1. Einführung
Setzt man sich näher mit Literatur und Prosa auseinander, so kommt man nicht an Elementen der erzähltheoretischen Analyse vorbei. Diese ist ein Ansatz, welcher sich mit den zugrunde liegenden narrativen Elementen und Strukturen literarischer Texte befasst und darauf abzielt, deren Komplexität und Bedeutung zu entschlüsseln. Es handelt sich um ein interdisziplinäres Feld, welches auf Literaturtheorie, Narratologie und anderen verwandten Disziplinen basiert, um die komplexen Funktionsweisen von Erzählungen näher zu erforschen. Durch die Untersuchung der von Autoren verwendeten Erzähltechniken und zugrunde liegenden Mechanismen des Geschichtenerzählens versuchen Erzähltheoretiker zu verstehen, wie Geschichten genau konstruiert werden und wie sie unser Lese- als auch Weltverständnis prägen können. Im Kern geht es darum, dass erkannt wird, dass literarische Erzählungen nicht nur linear zu verstehen sind, sondern sich aus vielen unterschiedlichen komplexen Bedeutungssystemen zusammensetzen, die mithilfe spezifischer Techniken konstruiert werden. Dadurch soll es ermöglicht werden, die tieferen Schichten eines Textes aufzudecken. Neben den literarischen Bestandteilen, gehört das Erzählen auch als Form der Kommunikation, zu einem wichtigen und festen Bestandteil des Lebens.1 Damit eine Erzählung unter erzähltheoretischen Aspekten näher beleuchtet werden kann, sind drei wichtige Aspekte von Belang: der Modus oder auch die Darstellung, die Stimme und die Zeit.2 Wiederfinden lassen sich diese als wichtige Bestandteile innerhalb des Modells der Narratologie nach Genette. Hierbei unterteilt er in drei relevante Kategorien, nämlich die „histoire“, die „recit“ und die „narration“, die sich mithilfe der zuvor genannten Aspekte näher untersuchen lassen.3 Die Kategorie der „Zeit“, welche für diese Ausarbeit besonders relevant sein wird, findet sich zusammen mit dem Modus zwischen dem Bereich der „histoire“ und „recit“ wieder.

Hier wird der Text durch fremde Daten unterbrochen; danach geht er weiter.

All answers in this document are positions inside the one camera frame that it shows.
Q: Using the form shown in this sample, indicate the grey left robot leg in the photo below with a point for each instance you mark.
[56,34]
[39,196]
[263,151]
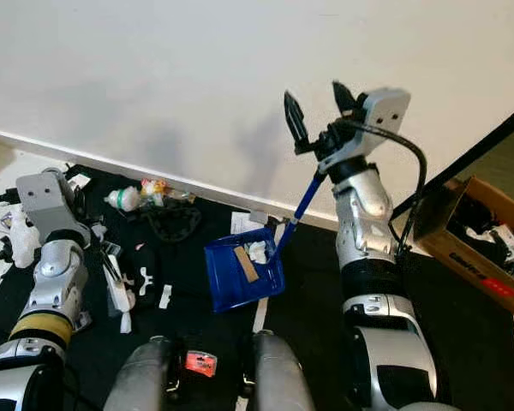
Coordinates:
[146,377]

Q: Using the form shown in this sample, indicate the grey right robot leg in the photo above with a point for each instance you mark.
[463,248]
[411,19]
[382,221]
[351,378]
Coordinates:
[283,377]

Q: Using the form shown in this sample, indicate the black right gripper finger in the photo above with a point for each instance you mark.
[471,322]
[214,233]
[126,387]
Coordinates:
[344,98]
[295,120]

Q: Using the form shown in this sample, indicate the white forked plastic clip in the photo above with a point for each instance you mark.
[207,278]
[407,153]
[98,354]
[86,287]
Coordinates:
[146,280]

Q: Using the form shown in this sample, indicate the blue plastic dustpan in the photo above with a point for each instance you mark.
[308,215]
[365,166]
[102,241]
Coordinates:
[227,287]

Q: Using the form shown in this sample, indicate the small grey flat piece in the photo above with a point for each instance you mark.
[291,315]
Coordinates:
[259,217]

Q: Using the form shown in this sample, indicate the black framed panel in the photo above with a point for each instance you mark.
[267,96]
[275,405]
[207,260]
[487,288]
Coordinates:
[497,158]

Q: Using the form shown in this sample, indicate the white bottle green band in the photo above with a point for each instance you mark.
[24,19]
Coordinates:
[127,199]

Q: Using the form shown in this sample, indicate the small white plastic piece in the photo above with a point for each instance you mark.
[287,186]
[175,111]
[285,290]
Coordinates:
[165,296]

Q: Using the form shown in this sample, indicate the white crumpled tissue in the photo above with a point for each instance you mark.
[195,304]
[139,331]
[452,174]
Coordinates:
[257,253]

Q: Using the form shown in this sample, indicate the white paper slip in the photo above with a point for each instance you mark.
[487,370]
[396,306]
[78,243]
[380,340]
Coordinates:
[242,225]

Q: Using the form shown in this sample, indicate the black plastic mesh basket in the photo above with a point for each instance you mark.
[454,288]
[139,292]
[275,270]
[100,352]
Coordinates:
[180,224]

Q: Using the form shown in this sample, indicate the clear bottle colourful label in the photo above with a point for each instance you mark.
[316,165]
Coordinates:
[154,188]

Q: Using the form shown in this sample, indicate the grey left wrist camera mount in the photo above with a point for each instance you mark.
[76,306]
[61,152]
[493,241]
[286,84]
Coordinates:
[44,204]

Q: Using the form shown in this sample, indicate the black lumpy plastic part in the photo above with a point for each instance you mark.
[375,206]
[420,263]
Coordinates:
[4,252]

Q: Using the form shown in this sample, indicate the white crumpled plastic bag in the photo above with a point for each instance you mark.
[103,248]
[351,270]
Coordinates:
[24,244]

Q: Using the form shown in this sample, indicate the white tape line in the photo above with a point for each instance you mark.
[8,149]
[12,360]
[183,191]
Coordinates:
[261,321]

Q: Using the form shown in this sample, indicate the open brown cardboard box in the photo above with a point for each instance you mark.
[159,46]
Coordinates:
[454,248]

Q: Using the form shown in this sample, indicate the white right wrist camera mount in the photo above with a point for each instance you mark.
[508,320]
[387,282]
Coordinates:
[385,111]

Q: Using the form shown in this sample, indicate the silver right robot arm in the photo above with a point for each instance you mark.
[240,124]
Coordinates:
[364,210]

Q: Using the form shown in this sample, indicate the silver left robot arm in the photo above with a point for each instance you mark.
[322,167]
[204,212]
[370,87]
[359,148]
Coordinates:
[60,274]

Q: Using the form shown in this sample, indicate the brown cardboard strip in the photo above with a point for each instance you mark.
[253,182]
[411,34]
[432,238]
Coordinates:
[247,265]

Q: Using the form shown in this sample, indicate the white printed package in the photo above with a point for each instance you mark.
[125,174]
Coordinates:
[77,178]

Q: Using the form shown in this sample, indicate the grey robot leg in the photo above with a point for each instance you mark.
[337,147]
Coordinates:
[146,377]
[283,377]

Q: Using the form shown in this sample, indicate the black floor mat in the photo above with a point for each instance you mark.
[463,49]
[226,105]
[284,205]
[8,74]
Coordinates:
[313,291]

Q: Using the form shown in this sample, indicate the purple snack packet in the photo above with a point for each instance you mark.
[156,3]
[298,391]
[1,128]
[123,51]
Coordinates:
[8,218]

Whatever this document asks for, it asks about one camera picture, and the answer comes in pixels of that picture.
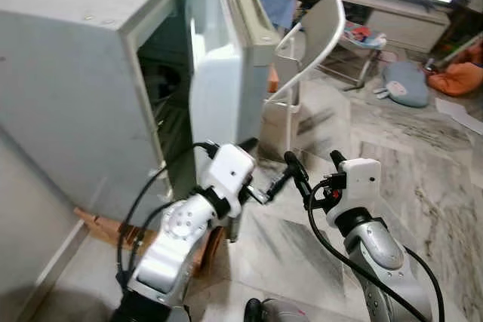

Ein Text, der sich besonders für eine solche erzähltheoretische Analyse der Kategorie „Zeit“ anbietet, wäre die 1977 erschienene Kurzgeschichte von Heinrich Böll mit dem Titel „Du fährst zu oft nach Heidelberg“. Durch eine solche Analyse soll untersucht und näher herausgearbeitet werden, wie Böll sprachliche und erzähltheoretische Elemente einsetzt, um die Kategorie der Zeit in seine Geschichte zu implementieren, sowie weitergehend auch, wie dies sich auf die Handlung und den Protagonisten dieser, sowie zusätzlich auch den Rezipienten, auswirkt. Neben der erzähltheoretischen Analyse sollte auch zu einem gewissen Grad eine thematische Analyse vorgenommen und für ein besseres Verständnis in den zeithistorischen Kontext eingeordnet werden. Dadurch soll es ermöglicht werden, ein tieferes Verständnis der philosophischen, psychologischen oder auch sozialen Implikationen von Bölls Geschichte zu gewinnen. Hierzu zählt auch eine Fokussierung auf vereinzelte Erzählelemente wie die Handlungsstruktur, Charaktere oder Thematiken, wodurch die komplexe Funktionsweise des Textes aufgedeckt werden soll. Dadurch soll auch die zuvor genannte Kategorie der „Zeit“ im Rahmen derNarratologie nähergehend erläutert werden können. Es lässt sich zusammenfassend sagen, dass die erzähltheoretische Analyse durch den Aspekt „Zeit“ nicht nur eine nähere Analyse der Erzählstruktur bietet, sondern zusätzlich einen Rahmen für ein besseres Verständnis der narrativen Elemente und Strukturen in Bölls Text liefert. Dadurch sollen auch die tieferen Bedeutungen und Komplexitäten des Textes aufgedeckt werden, die sich auf die Thematik und den Protagonisten der Erzählung auswirken.